Organisational Framework: Department of Science & Technology (DST) = nodal ministry. Geospatial Data Promotion and Development Committee (GDPDC) = premier national body to strategise geospatial sector. Survey of India (SoI) = primary mapping institution. ISRO = satellite data. NIC = digital infrastructure.
Section 07 — Must Know

🆕 Current Affairs — 2024, 2025 & 2026

Budget 2025-26₹100 Crore National Geospatial Mission 🆕

Union Budget 2025-26 allocated ₹100 crore specifically for the National Geospatial Mission. Objectives: establish foundational geospatial infrastructure and data, modernise land records, strengthen urban planning, and aid infrastructure development. Aligned with PM Gati Shakti for integrated infrastructure planning.

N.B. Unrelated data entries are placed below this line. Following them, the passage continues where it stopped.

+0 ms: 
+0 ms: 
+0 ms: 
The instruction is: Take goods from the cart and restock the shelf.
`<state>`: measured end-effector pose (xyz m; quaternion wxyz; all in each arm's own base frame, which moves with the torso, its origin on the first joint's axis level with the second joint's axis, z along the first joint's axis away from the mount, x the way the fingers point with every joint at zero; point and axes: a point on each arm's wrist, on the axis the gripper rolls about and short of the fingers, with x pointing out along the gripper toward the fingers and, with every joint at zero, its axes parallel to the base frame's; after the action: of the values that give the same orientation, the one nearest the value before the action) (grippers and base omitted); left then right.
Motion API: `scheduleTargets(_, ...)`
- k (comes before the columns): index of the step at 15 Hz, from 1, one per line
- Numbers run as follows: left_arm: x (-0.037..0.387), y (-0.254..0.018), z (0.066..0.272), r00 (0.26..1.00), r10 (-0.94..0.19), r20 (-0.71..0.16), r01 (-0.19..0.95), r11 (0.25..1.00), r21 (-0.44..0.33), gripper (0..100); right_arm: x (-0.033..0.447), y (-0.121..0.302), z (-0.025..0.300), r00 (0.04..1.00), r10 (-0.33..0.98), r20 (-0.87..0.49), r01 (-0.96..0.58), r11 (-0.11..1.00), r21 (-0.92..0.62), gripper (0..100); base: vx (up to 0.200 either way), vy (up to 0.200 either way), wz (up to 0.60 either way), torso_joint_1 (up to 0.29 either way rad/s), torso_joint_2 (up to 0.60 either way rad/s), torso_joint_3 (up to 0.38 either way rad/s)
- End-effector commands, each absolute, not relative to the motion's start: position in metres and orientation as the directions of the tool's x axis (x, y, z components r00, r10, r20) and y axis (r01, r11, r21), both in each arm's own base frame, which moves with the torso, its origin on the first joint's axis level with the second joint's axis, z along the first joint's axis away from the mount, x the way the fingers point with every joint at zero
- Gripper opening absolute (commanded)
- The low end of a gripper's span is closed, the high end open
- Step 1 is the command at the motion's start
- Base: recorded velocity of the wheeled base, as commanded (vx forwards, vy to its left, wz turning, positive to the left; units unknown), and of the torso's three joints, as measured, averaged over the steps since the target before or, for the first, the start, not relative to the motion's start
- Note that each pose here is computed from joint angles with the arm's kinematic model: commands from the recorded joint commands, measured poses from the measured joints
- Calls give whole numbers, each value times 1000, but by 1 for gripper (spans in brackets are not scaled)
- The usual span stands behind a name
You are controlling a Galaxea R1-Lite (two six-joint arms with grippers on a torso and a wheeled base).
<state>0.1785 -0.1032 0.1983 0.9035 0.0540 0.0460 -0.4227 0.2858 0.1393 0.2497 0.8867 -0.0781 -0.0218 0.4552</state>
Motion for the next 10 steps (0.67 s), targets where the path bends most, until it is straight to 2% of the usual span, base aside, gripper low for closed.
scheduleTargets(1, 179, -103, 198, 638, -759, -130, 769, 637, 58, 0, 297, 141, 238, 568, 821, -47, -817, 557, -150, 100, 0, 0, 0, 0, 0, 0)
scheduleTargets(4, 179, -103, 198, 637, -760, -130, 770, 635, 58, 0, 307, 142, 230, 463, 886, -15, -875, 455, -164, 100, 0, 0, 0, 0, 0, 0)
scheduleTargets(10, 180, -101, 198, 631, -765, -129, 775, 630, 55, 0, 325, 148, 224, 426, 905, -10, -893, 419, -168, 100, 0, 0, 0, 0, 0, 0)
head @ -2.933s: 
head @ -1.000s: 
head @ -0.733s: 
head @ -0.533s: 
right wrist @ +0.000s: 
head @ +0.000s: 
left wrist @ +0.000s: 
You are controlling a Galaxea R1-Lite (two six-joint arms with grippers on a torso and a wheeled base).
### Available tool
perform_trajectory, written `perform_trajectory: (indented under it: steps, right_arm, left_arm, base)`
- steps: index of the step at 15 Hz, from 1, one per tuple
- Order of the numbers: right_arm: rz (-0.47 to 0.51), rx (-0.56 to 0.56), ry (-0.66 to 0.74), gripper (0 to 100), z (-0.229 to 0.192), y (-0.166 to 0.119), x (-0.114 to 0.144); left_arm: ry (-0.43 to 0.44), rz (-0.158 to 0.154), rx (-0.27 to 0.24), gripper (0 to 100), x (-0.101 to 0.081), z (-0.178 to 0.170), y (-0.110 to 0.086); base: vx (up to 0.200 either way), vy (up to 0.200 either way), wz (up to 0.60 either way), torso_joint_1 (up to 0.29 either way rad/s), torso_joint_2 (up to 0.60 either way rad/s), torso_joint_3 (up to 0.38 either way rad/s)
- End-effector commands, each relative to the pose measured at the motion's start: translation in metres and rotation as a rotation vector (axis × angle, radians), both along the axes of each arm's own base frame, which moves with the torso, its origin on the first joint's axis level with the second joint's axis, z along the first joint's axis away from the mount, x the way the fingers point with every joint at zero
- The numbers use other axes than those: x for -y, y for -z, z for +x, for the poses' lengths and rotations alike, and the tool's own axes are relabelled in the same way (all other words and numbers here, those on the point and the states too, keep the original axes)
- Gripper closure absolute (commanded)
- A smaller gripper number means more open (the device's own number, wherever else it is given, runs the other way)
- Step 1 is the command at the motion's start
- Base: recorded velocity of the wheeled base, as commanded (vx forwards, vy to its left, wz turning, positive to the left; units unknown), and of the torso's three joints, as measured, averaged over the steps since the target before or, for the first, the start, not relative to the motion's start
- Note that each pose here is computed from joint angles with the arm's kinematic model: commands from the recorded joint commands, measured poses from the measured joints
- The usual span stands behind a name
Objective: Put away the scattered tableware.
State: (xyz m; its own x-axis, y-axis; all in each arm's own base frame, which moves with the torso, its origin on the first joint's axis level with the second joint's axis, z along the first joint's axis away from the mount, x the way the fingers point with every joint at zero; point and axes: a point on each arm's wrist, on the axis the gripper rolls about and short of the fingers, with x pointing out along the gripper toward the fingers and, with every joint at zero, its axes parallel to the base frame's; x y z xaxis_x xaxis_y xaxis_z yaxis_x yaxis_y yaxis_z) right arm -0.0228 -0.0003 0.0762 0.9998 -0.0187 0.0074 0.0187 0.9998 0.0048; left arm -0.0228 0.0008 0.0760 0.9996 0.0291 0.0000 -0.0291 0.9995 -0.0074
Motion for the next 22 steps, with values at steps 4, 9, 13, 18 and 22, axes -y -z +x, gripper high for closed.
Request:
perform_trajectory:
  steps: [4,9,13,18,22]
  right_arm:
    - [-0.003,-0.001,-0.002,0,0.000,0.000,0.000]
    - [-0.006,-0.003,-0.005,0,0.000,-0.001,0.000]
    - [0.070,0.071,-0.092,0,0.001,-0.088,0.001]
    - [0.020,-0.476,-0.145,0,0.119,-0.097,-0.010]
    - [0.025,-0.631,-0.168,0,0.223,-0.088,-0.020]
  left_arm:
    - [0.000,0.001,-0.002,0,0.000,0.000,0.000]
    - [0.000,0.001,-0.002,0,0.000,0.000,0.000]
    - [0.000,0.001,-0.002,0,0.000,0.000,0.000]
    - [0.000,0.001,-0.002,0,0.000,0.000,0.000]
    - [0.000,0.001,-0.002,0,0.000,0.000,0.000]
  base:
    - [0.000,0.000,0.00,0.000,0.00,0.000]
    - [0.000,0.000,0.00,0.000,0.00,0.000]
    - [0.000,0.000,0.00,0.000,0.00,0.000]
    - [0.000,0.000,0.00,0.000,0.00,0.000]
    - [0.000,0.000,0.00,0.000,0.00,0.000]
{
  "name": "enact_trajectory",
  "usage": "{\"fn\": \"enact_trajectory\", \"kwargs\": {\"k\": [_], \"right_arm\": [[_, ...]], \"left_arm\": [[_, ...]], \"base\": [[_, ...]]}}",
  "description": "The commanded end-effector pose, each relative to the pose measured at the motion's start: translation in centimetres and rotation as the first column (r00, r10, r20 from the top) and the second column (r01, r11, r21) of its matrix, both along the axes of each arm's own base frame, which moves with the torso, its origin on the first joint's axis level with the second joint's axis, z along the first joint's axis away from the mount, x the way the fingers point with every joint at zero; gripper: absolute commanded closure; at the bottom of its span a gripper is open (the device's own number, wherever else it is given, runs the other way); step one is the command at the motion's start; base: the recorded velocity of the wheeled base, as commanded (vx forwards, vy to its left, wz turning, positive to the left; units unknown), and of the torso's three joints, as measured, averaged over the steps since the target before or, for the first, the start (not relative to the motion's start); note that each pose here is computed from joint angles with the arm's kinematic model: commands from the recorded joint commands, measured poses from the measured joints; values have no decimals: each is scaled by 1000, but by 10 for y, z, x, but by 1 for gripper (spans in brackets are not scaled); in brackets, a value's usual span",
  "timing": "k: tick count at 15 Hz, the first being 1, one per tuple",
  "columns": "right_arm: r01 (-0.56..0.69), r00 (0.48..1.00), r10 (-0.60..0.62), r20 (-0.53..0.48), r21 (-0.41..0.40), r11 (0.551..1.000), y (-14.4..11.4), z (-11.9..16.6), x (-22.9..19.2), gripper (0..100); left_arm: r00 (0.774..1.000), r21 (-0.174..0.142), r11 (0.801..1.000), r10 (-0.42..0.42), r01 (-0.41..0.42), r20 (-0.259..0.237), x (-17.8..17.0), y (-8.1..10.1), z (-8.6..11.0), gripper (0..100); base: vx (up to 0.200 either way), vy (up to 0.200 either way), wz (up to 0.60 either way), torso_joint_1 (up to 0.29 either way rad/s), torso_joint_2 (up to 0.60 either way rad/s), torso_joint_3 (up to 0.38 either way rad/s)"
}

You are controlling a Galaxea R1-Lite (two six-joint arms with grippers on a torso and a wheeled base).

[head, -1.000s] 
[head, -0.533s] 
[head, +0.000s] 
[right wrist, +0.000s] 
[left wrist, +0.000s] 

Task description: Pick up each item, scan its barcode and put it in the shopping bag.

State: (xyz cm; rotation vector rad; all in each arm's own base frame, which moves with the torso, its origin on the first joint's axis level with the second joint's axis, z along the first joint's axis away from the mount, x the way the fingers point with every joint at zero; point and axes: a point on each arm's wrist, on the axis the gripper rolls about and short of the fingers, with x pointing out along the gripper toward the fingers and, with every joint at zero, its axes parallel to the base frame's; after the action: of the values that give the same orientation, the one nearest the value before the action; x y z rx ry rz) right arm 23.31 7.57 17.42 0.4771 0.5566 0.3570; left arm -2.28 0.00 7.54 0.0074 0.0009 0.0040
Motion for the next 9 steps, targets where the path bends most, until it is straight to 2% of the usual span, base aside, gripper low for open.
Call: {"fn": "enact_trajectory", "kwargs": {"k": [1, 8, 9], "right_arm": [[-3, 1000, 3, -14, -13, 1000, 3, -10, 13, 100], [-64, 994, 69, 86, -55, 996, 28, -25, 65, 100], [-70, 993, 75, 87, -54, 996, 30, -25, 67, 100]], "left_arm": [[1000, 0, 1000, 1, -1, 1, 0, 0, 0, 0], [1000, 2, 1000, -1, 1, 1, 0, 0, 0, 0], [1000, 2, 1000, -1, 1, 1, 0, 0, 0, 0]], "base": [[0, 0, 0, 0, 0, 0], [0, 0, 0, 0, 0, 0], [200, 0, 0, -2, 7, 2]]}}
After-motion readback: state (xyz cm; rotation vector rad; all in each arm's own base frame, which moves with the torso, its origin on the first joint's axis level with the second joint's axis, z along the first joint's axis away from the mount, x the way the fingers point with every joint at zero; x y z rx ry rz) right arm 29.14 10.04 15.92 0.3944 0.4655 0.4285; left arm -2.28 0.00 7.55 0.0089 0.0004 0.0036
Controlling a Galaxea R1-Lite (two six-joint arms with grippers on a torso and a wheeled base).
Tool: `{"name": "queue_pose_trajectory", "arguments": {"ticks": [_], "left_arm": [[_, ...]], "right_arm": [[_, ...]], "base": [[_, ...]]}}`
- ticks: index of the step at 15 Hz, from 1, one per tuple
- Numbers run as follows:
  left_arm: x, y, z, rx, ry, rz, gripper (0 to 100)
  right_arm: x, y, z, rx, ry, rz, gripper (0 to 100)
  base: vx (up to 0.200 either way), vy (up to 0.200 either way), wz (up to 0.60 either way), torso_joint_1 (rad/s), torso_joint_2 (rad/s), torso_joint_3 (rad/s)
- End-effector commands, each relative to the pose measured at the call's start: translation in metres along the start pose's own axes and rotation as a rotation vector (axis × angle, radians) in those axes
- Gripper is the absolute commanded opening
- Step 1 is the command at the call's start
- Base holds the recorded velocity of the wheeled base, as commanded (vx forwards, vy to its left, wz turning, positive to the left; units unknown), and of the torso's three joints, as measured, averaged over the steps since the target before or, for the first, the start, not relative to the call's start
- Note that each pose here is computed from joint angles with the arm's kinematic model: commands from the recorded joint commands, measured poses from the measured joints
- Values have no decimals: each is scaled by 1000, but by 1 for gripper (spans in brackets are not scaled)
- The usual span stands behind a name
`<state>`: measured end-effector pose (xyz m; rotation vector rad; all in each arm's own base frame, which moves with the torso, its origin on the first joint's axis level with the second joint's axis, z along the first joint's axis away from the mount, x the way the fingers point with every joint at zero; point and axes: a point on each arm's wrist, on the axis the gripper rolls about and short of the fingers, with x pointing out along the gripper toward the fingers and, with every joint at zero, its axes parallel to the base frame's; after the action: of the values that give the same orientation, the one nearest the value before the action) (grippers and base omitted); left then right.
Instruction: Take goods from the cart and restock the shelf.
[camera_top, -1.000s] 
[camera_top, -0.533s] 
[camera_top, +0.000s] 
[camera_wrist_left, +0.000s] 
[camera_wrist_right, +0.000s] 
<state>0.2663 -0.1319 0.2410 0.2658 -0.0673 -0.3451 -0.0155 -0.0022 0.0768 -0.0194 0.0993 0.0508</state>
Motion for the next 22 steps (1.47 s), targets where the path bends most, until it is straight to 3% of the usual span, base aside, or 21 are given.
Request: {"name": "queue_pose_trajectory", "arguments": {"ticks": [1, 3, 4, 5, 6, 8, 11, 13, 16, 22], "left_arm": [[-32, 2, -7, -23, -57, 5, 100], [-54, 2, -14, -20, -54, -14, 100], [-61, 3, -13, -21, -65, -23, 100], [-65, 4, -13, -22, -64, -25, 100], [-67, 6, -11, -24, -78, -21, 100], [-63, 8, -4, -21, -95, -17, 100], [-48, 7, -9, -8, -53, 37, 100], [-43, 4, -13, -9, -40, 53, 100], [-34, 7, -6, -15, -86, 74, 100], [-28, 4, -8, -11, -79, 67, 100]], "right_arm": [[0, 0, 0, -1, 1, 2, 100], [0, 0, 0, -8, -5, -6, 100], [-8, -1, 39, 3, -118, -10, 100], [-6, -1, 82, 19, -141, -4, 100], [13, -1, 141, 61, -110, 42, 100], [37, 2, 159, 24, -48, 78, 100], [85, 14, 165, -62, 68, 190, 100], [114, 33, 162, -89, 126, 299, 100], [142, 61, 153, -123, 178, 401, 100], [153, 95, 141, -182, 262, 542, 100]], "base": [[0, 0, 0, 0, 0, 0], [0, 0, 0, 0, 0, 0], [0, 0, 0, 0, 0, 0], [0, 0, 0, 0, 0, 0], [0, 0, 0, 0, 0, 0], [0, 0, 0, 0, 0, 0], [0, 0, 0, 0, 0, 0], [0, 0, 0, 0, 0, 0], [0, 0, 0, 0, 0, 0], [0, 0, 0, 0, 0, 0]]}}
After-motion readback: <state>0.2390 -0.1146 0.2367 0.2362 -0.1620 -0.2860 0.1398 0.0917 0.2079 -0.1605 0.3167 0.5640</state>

Nov 2024Operation Dronagiri Launched 🆕

Survey of India launched Operation Dronagiri on November 13, 2024 — a pilot initiative under National Geospatial Policy 2022. Aims to demonstrate real-world applications of geospatial technologies for citizen services, business efficiency, and governance. Integrates geospatial data, analytics, and advanced mapping.

2025National Geospatial Mission — Parliamentary Response 🆕

Ministry of Science & Technology responded to Parliament questions (March 26, 2025) on National Geospatial Mission. Survey of India organised a national workshop on "Geospatial Mission: An Enabler of Viksit Bharat" — bringing together central/state government, industry, academia for coordinated implementation.

2025Geospatial Portals — Takshashila Report 🆕

Takshashila Institution (Oct 2025) published a comprehensive report on State of India's Geospatial Portals. Identified Bhoonidhi (ISRO), Bhuvan, and Survey of India portals as key infrastructure. Noted gaps in data accessibility and cross-government data sharing despite the 2021 liberalisation.

Mar 2025Cartosat-3 Images Myanmar Earthquake

ISRO's Cartosat-3 provided critical satellite imagery immediately after the Myanmar earthquake (March 28, 2025), demonstrating India's Earth Observation capability for rapid disaster assessment. Images shared for humanitarian response coordination — showcasing India as a responsible space power and geospatial data provider.

2025MOSDAC-IN — Naval Geospatial Portal

ISRO's Space Applications Centre developed MOSDAC-IN — a dedicated web portal hosting satellite-based geospatial products specifically for the Indian Navy. First instance of a dedicated maritime geospatial intelligence platform using ISRO data for defence naval applications.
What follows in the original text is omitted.